This creates a new database with the specified encodings (UTF-8 is now the default). It dumps the asciidb (as SQL commands), pipes the data through iconv which translated it into UTF-8, and executes and data are loaded into the utf8db. Since every 8-bit ISO-8859 character maps to a valid UTF-8 character, and if you have UTF-8 data stored in your database already, it will be double-encoded and be munged.

Before inserting any string into the database, know where it came from and its encoding. When I run my application and attempt to send 8-bit characters to the database, it raises the following error:

ERROR:  invalid byte sequence for encoding "UTF8": 0xf66e6967

Unlike Latin-1 and other 8-bit encodings, UTF-8 does not accept every binary combination as a valid character. Standard 7-bit ASCII is valid UTF-8, but 8-bit extended characters will most likely trigger this error when UTF-8 tries to read the next byte as the extension of the first.

PostgreSQL counts character in string lengths instead of bytes. Therefore you can put any UTF-8 character in a char(1) column, even if it is several bytes long.

NOTE: MySQL behaves differently when inserting invalid UTF-8 data: it silently truncates your data from the first bad character. MySQL considers the operation a success, but I would not, and neither should you!

Configure your database connection to return UTF-8 encoded strings. In Perl, set the pg_enable_utf8=>1 option on the DBI::connect. For ActiveRecord (Ruby/Rails), use the encoding: unicode option. PHP: options='--client_encoding=UTF8' in the pg_connect string.

Web Server

Configure your web server and applications to specify the UTF-8 character encoding:

Content-Type: text/html; encoding=UTF-8
Accept-Charset: utf-8

Most modern browsers respond in the same character set encoding as the current page. You can set the encoding in your web browser or application configurations (php.ini, etc.) The Accept-Charset HTTP header also specifies how the response (form submission) should be encoded. Sadly, a lot of older browsers out still ignore these working rules.

NOTE: Uploaded text files are not re-encoded in the given character set. The MIME Content-Type header for the “part” should have the encoding, but don’t count on it.

API Considerations

Web forms are submitted from a web page with your encoding and charset specified in the HTTP Headers (and/or HTML). API Requests do no respond to your web page, they are the originator, and control the encoding and charset.

You can state up front that you only guarantee results with UTF-8 data, but an API meant to be used my many people will have this requirement ignored, as they won’t understand the ramifications like you do!

Consider inspecting the data for your API request, detecting the encoding, and translating to UTF-8 when it is not 7-bit or UTF-8. IF you do receive UTF-8 data, do not “double-encode” it, as it can interpret multi-byte characters and individual binary characters and munge the incoming data.

Email Systems

Email systems are still mostly (7-bit) ASCII applications. SMTP, the email transfer protocol, should only be sending 7-bit characters on lines that are only up to 76-characters long.

To get around the character set and encoding problems, MIME uses Content-Transfer-Encoding on body parts and attachments. The body part is encoded as Quoted-Printable which escapes non-ASCII characters as their hexadecimal code, or Base64 which represents binary data as 7-bit characters. The contents themselves can be UTF-8 or anything else. The MIME parts themselves still need the appropriate Content-Type header specifying the MIME-Type and character encoding.

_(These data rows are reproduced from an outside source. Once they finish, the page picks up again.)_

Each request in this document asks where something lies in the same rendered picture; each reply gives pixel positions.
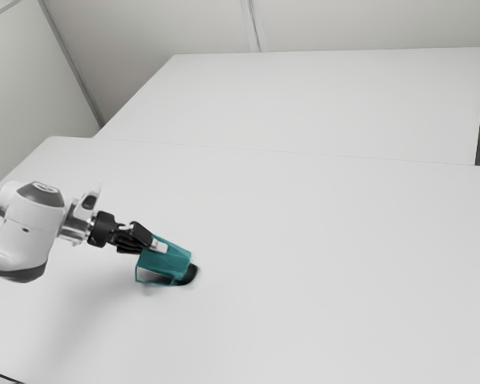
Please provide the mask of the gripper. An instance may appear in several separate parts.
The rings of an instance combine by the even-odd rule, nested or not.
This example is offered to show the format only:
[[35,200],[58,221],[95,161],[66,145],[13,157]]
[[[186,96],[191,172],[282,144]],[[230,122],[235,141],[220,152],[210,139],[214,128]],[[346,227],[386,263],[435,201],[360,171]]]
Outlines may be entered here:
[[166,254],[168,251],[168,245],[157,240],[140,223],[117,223],[115,216],[105,211],[99,211],[91,221],[86,241],[97,248],[103,248],[107,244],[115,246],[120,254],[140,254],[141,250]]

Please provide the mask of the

Email headers, as well as the MIME headers defining the body parts (such as attachment file names) must also be in 7-bit ASCII, but can not be transfer-encoded. Words within the “value” of the Email/MIME Headers can be transfer-encoded using the MIME encoded word format: “=?charset?encoding?encoded text?=”, where:

  • “Charset” is the name of the encoded character set
  • “Encoding” is the Content-Transfer-Encoding type of the data word(s), “Q” for Quoted-Printable, “B” for “Base64”
  • “Encoded Text” is the value in Quoted-Printable or Base64 representation.

And example and translation:

Subject: =?iso-8859-1?Q?=A1Hola,_se=F1or!?=
Subject: Hola, seor!

In these cases, when you decode the header value, the result may not be in UTF-8 and needs to be encoded as such. Fortunately, the MIME word encoding includes the original character set encoding! In a nutshell, take the data payload, decode it into a binary string according to the QP or Base64 rules, and pass it through iconv to translate from the given encoding into UTF-8.

Consider passing incoming raw email messages through a converter to UTF-8. If it is 7-bit ASCII, then nothing changes, but I have have found lots of Latin-1 characters in email not being properly escaped, causing UTF-8 errors later in processing. This is especially useful when loading a mailbox of old messages into your database.

Email Addresses

Email addresses should be 7-bit ASCII, but are now becoming internationalized. Since SMTP requires 7-bit characters, what happens? There is a lot of debate ongoing. Consider the SMTP conversation to deliver email to:

RCPT TO: Pel@soccer.com

as a SMTP recipient address (Email Data in the To: header is separate from the SMTP “envelope” address which tells who the email gets sent to.) Most email servers don’t handle addresses well at this UTF-8 level. It is best not to use them. I also believe any internet address (email, domain, etc.) should be accessible to anyone at the least common denominator: 7-bit ASCII.

How are you validating email addresses? Are you expecting UTF-8 values?

Domain names can also have UTF-8 characters in them now, more on that next.


Internationalized domain names are here!


How can I type that? The IDN can be translated to ASCII using the Punycode method.

That domain is real! Visit http://.ws/ It takes you to a domain registrar (randomly chosen, I can’t vouch for them yet), but also with a punycode converter.

The algorithm is confusing. * Prepend domain with “xn–” * Remove all non-ASCII characters * If characters removed, append a “-” * Generate the punycode numbers for the non-ASCII and append to the domain name. Details in the Punycode page.

The above domain appears as http://xn--55gaaaaaa281gfaqg86dja792anqa.ws/ in punycode.

Another example domain: “bcher” “bcher” “bcher-” “bcher-kva” would be http://xn--bcher-kva.com.

Search Engines

When you google the term “pinata”, it will return results for “piata.” Searches match internationalized characters with ASCII alternative.

When inserting data into your search engine, consider running it through a transliteration for Latin encodings letters, and store them as “simplified ASCII” strings. Translate the search terms similarly, so you can match search terms in any related language. Be careful not to remove non-letter symbols.


Web browsers expect your encoding to be set in the HTTP header. If you are using an encoding close enough to ASCII, you can override this in your <HEAD>:

<meta http-equiv="Content-Type" content="text/html; charset=UTF-8">

UTF-8 Data in the HTML document can appear with UTF-8 encoding, or in the HTML Entity Number (&#233;) syntax, but there should be no reason to escape it as such. HTML Entity names such as &eacute; should remove the dependency of the number in the current encoding character set.

The Rails Snowman!

Ruby on Rails v3 introduced the Rails Snowman to solve the IE encoding problem. Read more about it there. By including a throw-away field with a UTF-8 character, it will prevent the browser from deciding to send the request in another encoding. Since its cute introduction, the character has been changed to a check mark.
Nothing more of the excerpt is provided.